KK Fabrication brought out an array of eight-lug eye candy, complete with undercarriages clean enough to eat off.
Jason Mathewes’ newer-front-clipped ’05 Ford F-350 daulie lays out hard-core on Accuair suspension. Check out the exhaust exiting through the bumper.
This ’15 Ram 2500 Prospector is just one example of the quality builds from AEV. Parts from AEV include the front bumper, hood, differential covers, 3-inch DualSport suspension system, high-clearance fender flares, 17x10 Katla wheels, prototype bed rack, spare tire bed mount, and tonneau cover. The 40-inch Toyo Open Country Mud Terrain tires look factory.
Leave it to Fusion Bumpers to put something wild in its indoor booth and have a commanding presence outside. The Dieselsellerz.com/Patriot Tires Ford F-550 is a rear-steer, six-wheeled, six-doored behemoth bedazzled with a desert toy, just because.
It’s got eight lugs, so it counts, right? We show you Captain Steve Rogers’ Jeep because of what’s under the hood—a compound-turbocharged, 5.9L 24-valve Cummins diesel engine.
Iron Cross Automotive spices things up with a custom blue flamed Super Duty.
American Force Wheels has a huge representation at SEMA, both in its indoor and outdoor booths. The company’s wheels can be found on numerous other HD trucks throughout the show, too. Its latest and greatest is a 28-inch dualie wheel, with optional 10-lug or direct bolt-on applications. Simply badass!
ShowTime Metal Works’ ’15 Ford F-450 Platinum Super Duty dualie naturally shows off the amazing skills of STMW and was definitely one of our favorite HD trucks.

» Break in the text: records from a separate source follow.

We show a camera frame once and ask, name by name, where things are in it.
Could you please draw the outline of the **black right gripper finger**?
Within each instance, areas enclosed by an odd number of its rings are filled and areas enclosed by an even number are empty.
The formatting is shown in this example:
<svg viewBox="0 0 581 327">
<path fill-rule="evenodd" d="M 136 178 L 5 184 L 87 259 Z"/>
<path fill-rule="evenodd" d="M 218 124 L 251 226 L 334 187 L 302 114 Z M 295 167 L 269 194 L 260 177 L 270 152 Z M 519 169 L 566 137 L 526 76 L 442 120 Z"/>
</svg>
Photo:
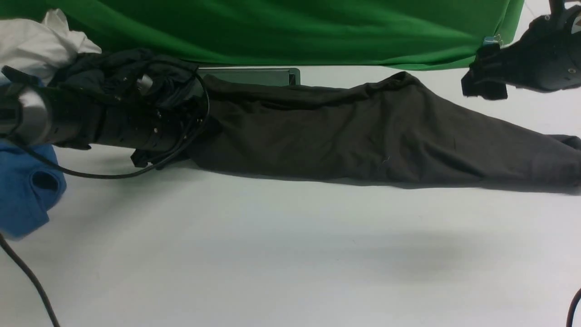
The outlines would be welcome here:
<svg viewBox="0 0 581 327">
<path fill-rule="evenodd" d="M 481 97 L 487 101 L 507 99 L 507 87 L 503 81 L 503 66 L 499 44 L 486 44 L 477 50 L 474 61 L 461 79 L 465 97 Z"/>
</svg>

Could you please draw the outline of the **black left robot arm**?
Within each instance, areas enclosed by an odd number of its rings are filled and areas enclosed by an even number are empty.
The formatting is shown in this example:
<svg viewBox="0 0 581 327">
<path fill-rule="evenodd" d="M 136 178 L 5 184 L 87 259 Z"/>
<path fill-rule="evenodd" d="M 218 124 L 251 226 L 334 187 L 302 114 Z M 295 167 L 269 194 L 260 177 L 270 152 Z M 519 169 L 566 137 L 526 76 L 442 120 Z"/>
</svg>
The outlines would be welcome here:
<svg viewBox="0 0 581 327">
<path fill-rule="evenodd" d="M 4 66 L 9 83 L 1 87 L 1 138 L 25 152 L 40 144 L 133 149 L 138 174 L 162 169 L 185 153 L 210 117 L 204 82 L 197 69 L 187 71 L 187 83 L 200 85 L 202 100 L 187 97 L 163 108 L 144 98 L 149 90 L 144 69 L 122 77 L 107 94 L 71 84 L 41 87 L 37 77 Z"/>
</svg>

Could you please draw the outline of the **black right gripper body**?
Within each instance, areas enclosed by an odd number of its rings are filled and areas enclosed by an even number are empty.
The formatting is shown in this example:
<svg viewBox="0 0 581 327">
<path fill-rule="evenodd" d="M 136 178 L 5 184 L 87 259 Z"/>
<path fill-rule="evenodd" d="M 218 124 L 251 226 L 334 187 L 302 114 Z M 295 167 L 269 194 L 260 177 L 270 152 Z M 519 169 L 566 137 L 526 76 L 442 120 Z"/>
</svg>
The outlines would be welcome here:
<svg viewBox="0 0 581 327">
<path fill-rule="evenodd" d="M 539 17 L 521 39 L 501 46 L 503 81 L 537 93 L 580 87 L 580 15 Z"/>
</svg>

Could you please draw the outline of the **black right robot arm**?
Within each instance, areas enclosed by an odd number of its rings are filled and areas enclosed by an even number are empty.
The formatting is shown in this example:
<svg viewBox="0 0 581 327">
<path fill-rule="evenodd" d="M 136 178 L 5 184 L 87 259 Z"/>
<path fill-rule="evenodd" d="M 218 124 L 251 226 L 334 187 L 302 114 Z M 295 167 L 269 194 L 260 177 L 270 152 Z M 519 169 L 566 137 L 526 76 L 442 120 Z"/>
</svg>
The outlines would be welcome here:
<svg viewBox="0 0 581 327">
<path fill-rule="evenodd" d="M 580 3 L 549 4 L 550 14 L 533 20 L 514 44 L 483 43 L 461 80 L 464 96 L 498 101 L 508 86 L 543 94 L 580 87 Z"/>
</svg>

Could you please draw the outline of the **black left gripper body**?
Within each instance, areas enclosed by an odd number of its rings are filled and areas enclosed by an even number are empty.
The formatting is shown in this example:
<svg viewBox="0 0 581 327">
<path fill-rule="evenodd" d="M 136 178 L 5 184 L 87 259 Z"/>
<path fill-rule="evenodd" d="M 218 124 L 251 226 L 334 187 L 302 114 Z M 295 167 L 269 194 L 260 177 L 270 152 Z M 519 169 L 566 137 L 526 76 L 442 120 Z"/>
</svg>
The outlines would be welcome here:
<svg viewBox="0 0 581 327">
<path fill-rule="evenodd" d="M 181 161 L 208 121 L 209 94 L 204 86 L 172 108 L 119 99 L 118 104 L 105 106 L 91 142 L 134 149 L 131 161 L 137 168 L 164 169 Z"/>
</svg>

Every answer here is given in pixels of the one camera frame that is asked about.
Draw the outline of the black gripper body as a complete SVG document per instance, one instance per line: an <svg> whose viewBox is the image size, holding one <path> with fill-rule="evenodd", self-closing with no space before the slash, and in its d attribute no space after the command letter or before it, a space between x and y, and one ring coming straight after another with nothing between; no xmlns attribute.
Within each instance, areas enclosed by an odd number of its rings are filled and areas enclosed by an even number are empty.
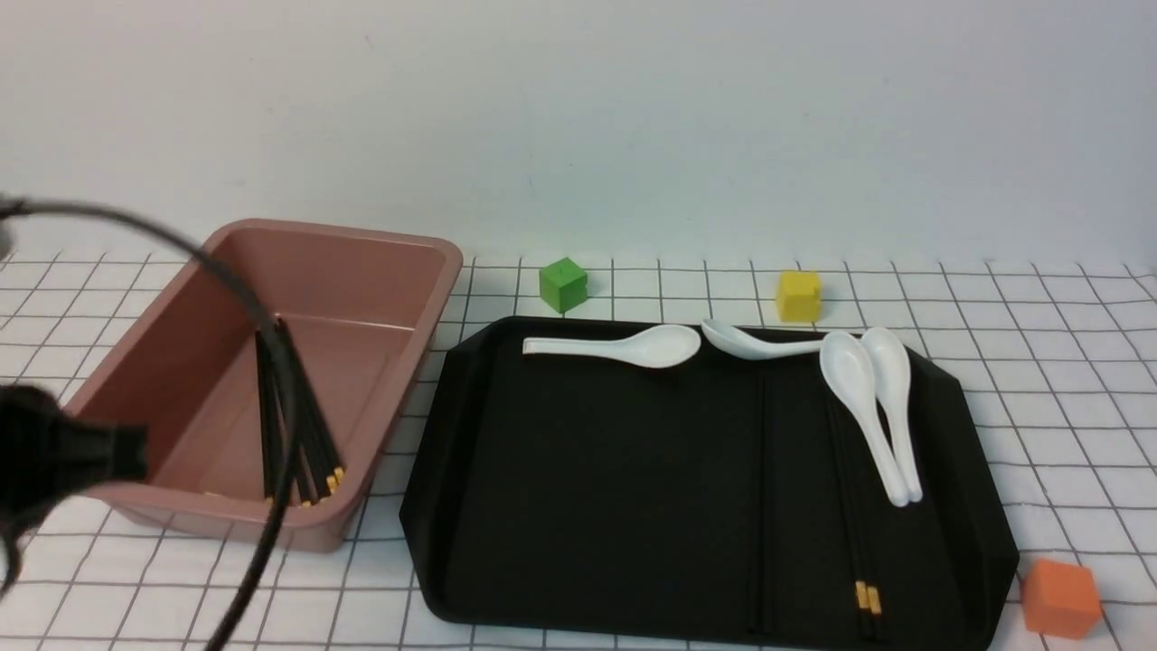
<svg viewBox="0 0 1157 651"><path fill-rule="evenodd" d="M95 486L148 478L143 426L86 423L54 395L29 384L1 391L3 593L24 564L19 540L62 500Z"/></svg>

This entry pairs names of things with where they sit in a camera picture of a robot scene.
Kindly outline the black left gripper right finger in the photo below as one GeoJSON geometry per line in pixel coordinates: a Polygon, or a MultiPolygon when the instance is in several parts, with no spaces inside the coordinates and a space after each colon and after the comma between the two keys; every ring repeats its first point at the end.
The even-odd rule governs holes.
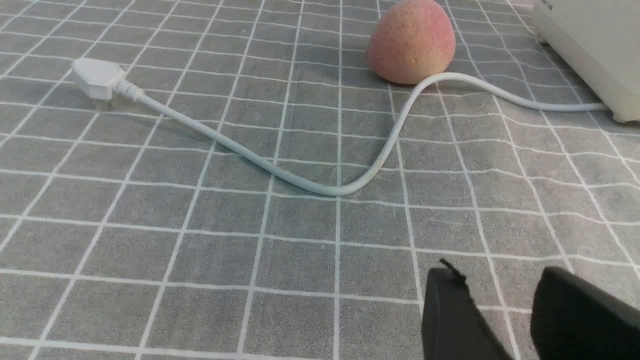
{"type": "Polygon", "coordinates": [[[564,268],[547,266],[534,292],[530,336],[541,360],[637,360],[640,312],[564,268]]]}

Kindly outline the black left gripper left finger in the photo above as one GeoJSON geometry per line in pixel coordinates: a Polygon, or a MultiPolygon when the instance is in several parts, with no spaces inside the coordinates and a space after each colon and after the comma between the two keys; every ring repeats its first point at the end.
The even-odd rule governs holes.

Adjacent to a few empty booths—a rare occurrence at SEMA—this beauty was easily spotted.
If you walked past this Super Duty in the Fab Fours booth without noticing it, then you really had a long day. The Jeep next to it had a Mohawk.
Do you spot what’s unique about this ’14 Ford F-450 Super Duty built by Jake’s Custom Diesel and displayed in the outdoor Fusion Bumpers booth? Yup, it’s got six doors. We love the color, too!
That’s hail in the bed of a truck. It’s blurry, but let’s face it—we were all scrambling for cover. A cold storm rolled through Las Vegas on Wednesday afternoon, dumping a quick but aggressive torrent of rain and hail. It’s not the first time it’s rained during SEMA, but as for hail—well, that may be a first.
Gentlemen, start your engines! The SEMA Ignited Cruise and after-party Friday night gave the opportunity to see SEMA vehicles in action as they cruised from the convention center to a nearby location for a night of festivities. It’s no surprise to see Brian Huff’s four-linked, solid-axle-swapped Chevy Silverado in the mix, as he drove the truck to and from SEMA. Behind the Silverado is BD Diesel Performance’s Ford F-350.